[TASK ITEM]
Go through the records and give the number of lines that include "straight", with nothing else.

-- INFORMATION PROVIDED follows --

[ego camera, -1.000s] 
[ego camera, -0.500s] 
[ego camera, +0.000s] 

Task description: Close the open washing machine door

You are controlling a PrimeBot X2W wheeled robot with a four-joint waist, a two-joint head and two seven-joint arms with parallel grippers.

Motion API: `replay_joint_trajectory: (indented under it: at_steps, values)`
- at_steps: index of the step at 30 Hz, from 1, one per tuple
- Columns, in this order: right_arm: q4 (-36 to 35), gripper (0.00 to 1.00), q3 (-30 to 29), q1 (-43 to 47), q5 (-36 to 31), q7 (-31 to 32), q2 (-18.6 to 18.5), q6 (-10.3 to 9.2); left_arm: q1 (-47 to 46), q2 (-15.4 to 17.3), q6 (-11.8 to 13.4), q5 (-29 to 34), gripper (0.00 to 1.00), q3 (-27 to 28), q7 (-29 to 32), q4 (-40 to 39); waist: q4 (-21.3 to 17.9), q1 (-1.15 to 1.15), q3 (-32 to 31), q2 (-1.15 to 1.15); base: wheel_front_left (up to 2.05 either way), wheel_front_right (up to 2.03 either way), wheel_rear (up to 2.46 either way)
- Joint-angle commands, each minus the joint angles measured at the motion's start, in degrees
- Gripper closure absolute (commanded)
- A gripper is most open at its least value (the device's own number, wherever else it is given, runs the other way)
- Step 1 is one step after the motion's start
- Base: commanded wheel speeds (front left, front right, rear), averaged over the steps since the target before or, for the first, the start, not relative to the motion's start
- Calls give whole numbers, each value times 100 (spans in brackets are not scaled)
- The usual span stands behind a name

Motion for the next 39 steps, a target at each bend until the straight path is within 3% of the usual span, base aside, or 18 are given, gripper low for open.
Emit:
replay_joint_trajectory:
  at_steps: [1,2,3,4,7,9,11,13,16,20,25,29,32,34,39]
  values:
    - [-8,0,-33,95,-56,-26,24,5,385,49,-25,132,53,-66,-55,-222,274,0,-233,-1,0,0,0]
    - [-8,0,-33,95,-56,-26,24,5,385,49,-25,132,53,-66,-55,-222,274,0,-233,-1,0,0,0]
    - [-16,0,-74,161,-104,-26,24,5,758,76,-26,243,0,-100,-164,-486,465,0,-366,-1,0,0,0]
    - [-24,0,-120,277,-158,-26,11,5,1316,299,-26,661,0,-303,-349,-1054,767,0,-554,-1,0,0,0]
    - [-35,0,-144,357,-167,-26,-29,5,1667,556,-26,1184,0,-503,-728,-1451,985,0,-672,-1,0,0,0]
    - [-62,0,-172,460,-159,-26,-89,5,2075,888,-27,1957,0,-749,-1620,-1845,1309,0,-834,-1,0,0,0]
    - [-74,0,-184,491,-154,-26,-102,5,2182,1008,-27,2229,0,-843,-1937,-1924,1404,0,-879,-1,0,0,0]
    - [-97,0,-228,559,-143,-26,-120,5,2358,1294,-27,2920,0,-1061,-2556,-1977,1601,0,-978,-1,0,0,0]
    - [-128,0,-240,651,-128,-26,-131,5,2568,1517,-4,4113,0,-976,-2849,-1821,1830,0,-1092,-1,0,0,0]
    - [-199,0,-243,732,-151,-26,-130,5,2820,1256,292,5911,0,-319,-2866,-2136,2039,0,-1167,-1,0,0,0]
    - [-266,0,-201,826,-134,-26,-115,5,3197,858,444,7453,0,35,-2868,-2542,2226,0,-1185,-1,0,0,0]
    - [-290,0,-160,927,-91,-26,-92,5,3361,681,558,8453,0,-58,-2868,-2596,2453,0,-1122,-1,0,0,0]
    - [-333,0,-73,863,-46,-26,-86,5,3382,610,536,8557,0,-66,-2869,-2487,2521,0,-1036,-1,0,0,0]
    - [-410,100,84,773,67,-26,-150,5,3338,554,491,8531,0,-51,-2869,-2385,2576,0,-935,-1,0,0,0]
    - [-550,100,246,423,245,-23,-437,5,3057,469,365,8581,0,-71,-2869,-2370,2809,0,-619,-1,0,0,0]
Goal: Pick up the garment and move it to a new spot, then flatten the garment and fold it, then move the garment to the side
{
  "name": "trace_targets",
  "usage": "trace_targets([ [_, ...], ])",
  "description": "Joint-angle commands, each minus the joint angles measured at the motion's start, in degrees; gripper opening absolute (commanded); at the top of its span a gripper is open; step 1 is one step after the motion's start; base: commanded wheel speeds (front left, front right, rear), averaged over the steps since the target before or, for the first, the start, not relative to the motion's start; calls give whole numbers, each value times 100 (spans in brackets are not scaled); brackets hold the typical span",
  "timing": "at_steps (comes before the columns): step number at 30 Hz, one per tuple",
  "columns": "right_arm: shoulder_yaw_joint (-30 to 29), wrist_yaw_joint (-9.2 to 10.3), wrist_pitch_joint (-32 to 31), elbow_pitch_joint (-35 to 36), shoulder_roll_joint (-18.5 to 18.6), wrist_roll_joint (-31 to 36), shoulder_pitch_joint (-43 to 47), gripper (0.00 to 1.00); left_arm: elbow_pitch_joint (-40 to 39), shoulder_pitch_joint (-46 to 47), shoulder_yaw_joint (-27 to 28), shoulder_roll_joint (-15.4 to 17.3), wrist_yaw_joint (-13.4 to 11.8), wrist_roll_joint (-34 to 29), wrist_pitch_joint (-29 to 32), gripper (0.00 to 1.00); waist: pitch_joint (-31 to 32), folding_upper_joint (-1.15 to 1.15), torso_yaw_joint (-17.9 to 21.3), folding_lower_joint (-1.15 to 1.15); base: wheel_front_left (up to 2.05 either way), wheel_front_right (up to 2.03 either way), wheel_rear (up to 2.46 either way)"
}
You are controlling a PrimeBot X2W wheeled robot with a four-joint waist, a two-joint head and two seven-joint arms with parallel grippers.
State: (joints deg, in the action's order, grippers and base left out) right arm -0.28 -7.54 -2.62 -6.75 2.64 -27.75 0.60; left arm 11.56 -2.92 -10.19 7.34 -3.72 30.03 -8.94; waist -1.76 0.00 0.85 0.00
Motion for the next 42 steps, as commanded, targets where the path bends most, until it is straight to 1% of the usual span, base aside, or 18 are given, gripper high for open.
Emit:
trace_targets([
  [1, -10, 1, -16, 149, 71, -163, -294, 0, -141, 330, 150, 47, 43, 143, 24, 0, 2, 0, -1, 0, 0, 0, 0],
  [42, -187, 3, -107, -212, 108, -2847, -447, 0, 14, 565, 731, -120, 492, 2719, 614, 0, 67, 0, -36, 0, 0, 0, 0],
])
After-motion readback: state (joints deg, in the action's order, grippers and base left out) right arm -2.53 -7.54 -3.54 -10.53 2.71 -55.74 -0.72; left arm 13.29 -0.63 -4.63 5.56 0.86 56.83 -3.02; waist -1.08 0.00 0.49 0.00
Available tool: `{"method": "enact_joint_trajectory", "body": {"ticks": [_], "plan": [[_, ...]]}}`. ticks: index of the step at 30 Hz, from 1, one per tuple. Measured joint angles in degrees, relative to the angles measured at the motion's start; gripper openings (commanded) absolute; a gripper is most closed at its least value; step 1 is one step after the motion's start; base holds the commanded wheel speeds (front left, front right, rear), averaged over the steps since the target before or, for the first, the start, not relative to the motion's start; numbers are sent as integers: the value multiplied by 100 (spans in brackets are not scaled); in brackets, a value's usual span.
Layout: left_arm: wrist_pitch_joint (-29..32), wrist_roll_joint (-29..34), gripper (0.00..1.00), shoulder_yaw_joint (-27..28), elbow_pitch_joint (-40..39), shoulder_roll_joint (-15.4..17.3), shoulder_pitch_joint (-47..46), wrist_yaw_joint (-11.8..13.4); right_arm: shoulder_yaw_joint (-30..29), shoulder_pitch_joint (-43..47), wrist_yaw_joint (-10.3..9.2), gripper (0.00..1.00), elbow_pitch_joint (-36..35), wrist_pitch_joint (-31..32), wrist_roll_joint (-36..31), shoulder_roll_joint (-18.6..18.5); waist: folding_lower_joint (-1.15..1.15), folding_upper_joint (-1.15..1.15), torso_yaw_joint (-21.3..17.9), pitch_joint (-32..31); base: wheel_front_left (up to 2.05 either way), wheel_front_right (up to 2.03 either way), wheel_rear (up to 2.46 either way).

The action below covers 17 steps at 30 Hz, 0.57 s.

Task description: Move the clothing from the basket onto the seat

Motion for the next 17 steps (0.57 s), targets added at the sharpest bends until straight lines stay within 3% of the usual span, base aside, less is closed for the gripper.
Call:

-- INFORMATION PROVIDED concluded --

[SOLVED PROBLEM]
3